Write the data below out again, exactly as each line reads.

[Start of section]

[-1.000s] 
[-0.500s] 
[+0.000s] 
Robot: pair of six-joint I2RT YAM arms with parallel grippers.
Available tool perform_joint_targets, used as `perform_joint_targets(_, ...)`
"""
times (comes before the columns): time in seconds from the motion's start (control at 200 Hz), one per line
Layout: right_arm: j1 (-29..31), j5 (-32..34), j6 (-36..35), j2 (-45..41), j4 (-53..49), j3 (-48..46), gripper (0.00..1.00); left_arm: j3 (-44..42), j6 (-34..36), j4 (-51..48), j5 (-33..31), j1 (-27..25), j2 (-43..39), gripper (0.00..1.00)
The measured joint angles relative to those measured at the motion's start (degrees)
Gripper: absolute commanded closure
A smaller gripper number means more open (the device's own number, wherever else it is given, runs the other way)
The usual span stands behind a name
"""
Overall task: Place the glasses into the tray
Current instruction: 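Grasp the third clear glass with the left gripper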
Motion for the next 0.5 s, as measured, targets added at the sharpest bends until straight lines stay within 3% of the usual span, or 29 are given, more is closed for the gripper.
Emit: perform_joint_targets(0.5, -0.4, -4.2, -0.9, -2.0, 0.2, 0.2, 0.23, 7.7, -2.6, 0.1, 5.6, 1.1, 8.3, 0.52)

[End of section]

[RESPONSE TO THIS EXERCISE]
[-1.000s] 
[-0.500s] 
[+0.000s] 
Robot: pair of six-joint I2RT YAM arms with parallel grippers.
Available tool perform_joint_targets, used as `perform_joint_targets(_, ...)`
"""
times (comes before the columns): time in seconds from the motion's start (control at 200 Hz), one per line
Layout: right_arm: j1 (-29..31), j5 (-32..34), j6 (-36..35), j2 (-45..41), j4 (-53..49), j3 (-48..46), gripper (0.00..1.00); left_arm: j3 (-44..42), j6 (-34..36), j4 (-51..48), j5 (-33..31), j1 (-27..25), j2 (-43..39), gripper (0.00..1.00)
The measured joint angles relative to those measured at the motion's start (degrees)
Gripper: absolute commanded closure
A smaller gripper number means more open (the device's own number, wherever else it is given, runs the other way)
The usual span stands behind a name
"""
Overall task: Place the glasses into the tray
Current instruction: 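Grasp the third clear glass with the left gripper
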Motion for the next 0.5 s, as measured, targets added at the sharpest bends until straight lines stay within 3% of the usual span, or 29 are given, more is closed for the gripper.
Emit: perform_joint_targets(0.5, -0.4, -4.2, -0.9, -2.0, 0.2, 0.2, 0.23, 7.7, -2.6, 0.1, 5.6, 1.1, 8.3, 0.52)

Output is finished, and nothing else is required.